Study Looks at OSA and Truck Drivers’ Crash Risk
Submitted by New Jersey Snoring Solutions on Sat 04/16/2016 - 09:00
Last month, the journal of the American Academy of Sleep Medicine published a study that looked at obstructive sleep apnea and the crash risk of commercial motor vehicle drivers. The largest of its kind, the study showed that truck drivers with sleep apnea that do not regularly adhere to their mandated treatment program are much more likely to crash their vehicles. Here, Dr. Ivan Stein of New Jersey Sleep Apnea Solutions discusses the study and its findings in more detail.
What the Study Found
A research team from the Truckers & Turnover Project at the University of Minnesota looked at more than 1,600 truck drivers diagnosed with obstructive sleep apnea, and an equal number of control drivers. The drivers with sleep apnea were given continuous positive airway pressure (CPAP) machines to treat their apnea episodes; the machines were fitted with special chips to track their usage.

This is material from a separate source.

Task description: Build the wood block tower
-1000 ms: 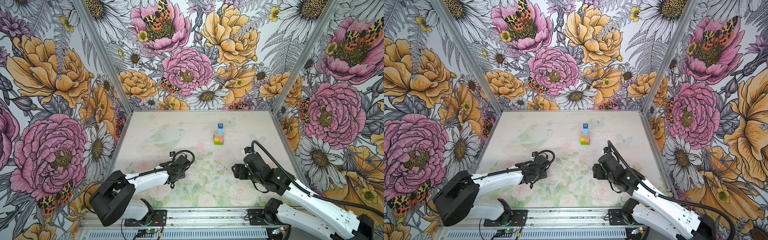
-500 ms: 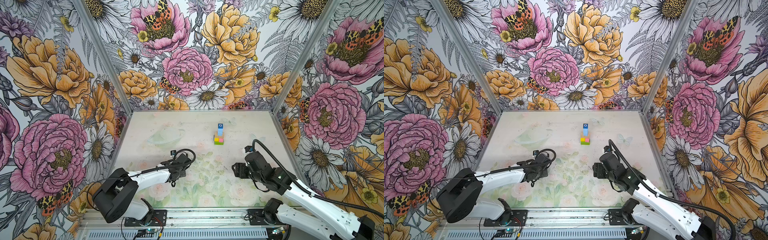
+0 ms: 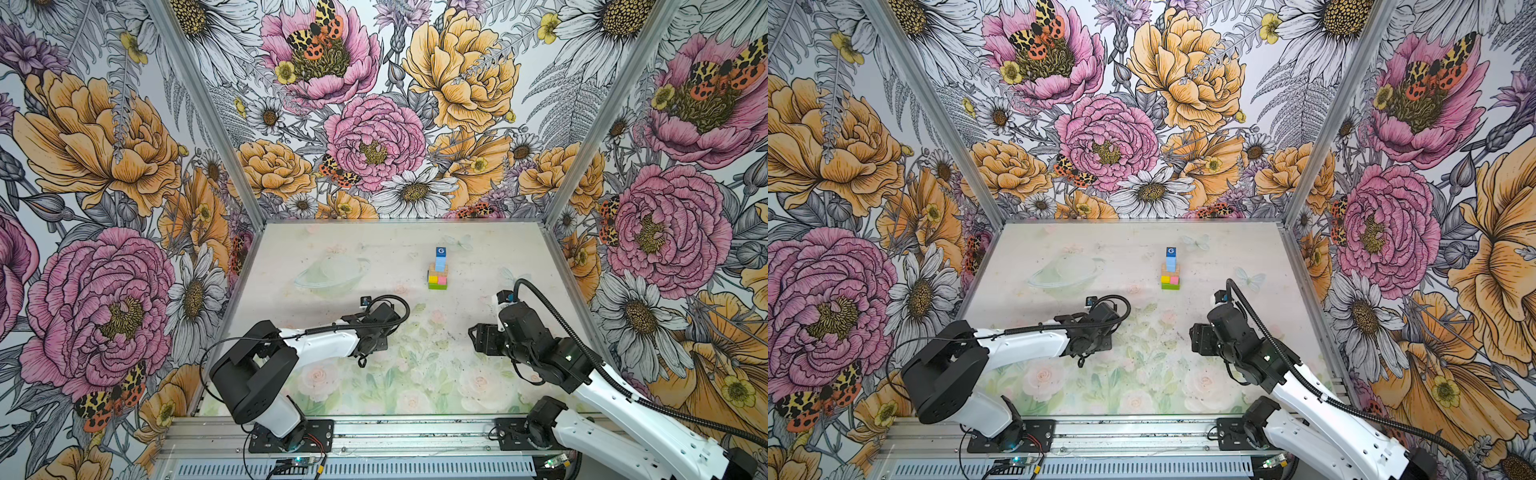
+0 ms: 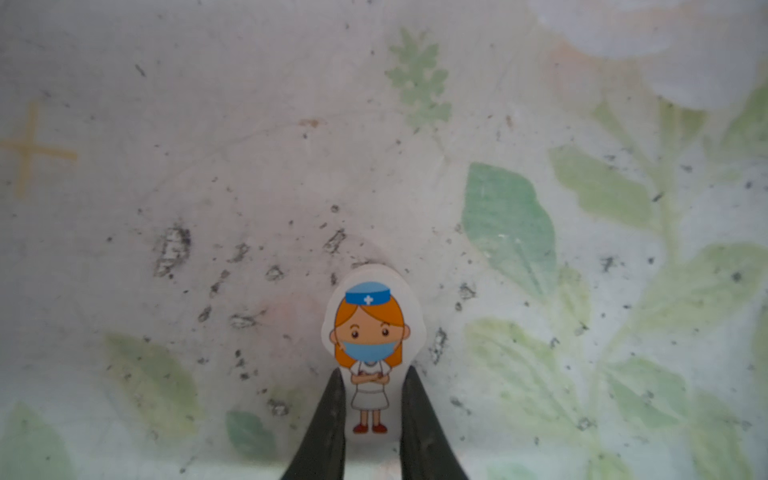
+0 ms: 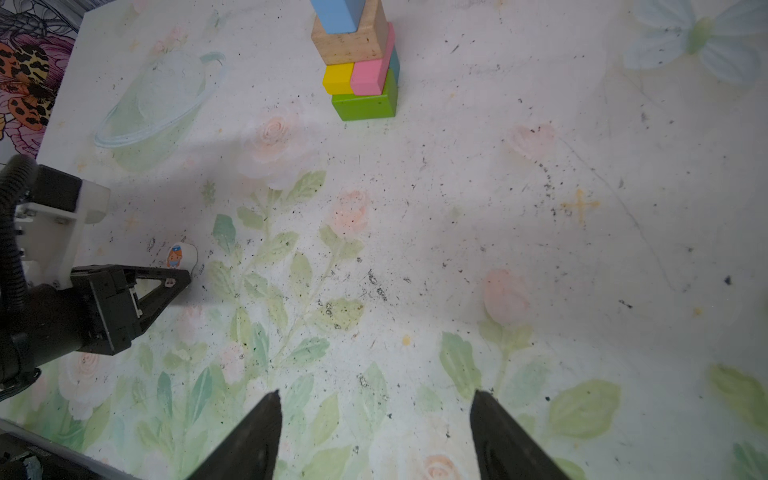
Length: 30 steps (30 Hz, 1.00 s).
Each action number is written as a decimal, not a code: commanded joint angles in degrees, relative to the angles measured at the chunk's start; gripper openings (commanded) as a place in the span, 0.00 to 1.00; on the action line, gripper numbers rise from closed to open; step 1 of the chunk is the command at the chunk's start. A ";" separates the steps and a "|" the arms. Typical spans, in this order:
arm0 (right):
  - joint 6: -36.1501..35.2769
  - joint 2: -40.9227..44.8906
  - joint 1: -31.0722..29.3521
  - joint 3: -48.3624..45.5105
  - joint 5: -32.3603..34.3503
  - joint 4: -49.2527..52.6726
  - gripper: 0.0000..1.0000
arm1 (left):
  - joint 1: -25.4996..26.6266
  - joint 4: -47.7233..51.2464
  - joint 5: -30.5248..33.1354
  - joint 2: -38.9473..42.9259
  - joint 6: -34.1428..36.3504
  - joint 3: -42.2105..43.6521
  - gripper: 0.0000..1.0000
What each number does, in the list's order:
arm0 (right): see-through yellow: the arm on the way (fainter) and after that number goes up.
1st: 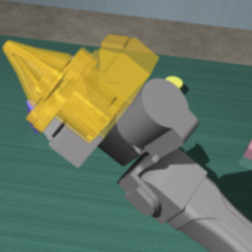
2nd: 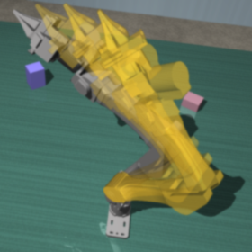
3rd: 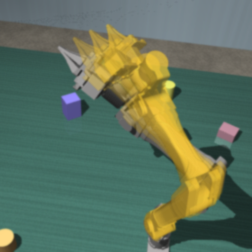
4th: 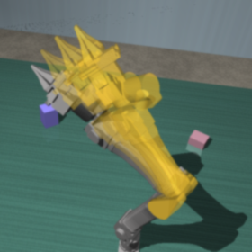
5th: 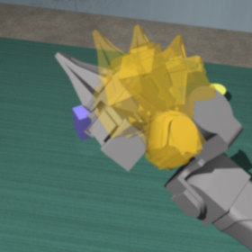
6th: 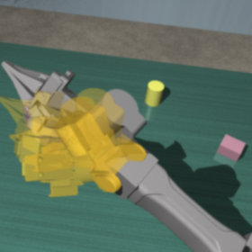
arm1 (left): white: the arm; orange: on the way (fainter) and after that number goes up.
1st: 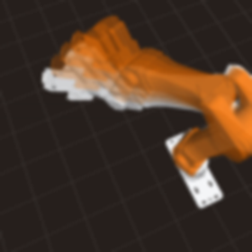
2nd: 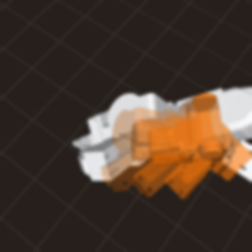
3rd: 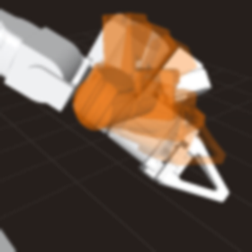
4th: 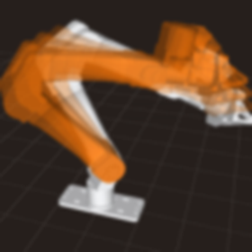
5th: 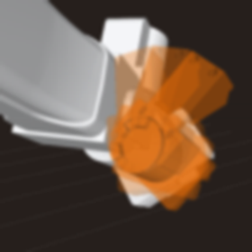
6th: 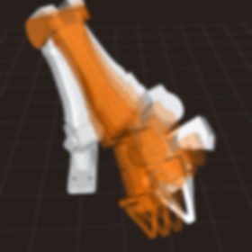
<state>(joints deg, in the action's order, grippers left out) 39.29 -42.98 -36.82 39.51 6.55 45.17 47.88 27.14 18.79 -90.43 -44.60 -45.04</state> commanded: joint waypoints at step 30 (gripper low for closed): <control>-0.39 -6.34 2.05 6.33 2.71 5.85 0.76 | 4.72 5.23 -0.04 4.92 1.86 -7.11 0.54</control>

The truck drivers that did not use their CPAP machines were five times more likely to crash, compared to the control group. The drivers that always or sometimes used their CPAP machines had a crash rate similar to the control group.
The study is important because it indicates a serious risk to public safety on U.S. roadways. “It is critical for transportation companies to implement comprehensive sleep apnea screening and treatment programs to ensure that truck drivers stay awake at the wheel,” noted Dr. Nathaniel Watson, the president of the American Academy of Sleep Medicine.
More about Sleep Apnea
Sleep apnea tends to cause excessive daytime sleepiness, which can make truck drivers drowsy and dangerous on the roads. Data shows that drivers with sleep apnea that remained non-compliant with their mandated CPAP therapy were eventually terminated. However, they may still be on the roads working for other trucking firms that do not screen for sleep apnea.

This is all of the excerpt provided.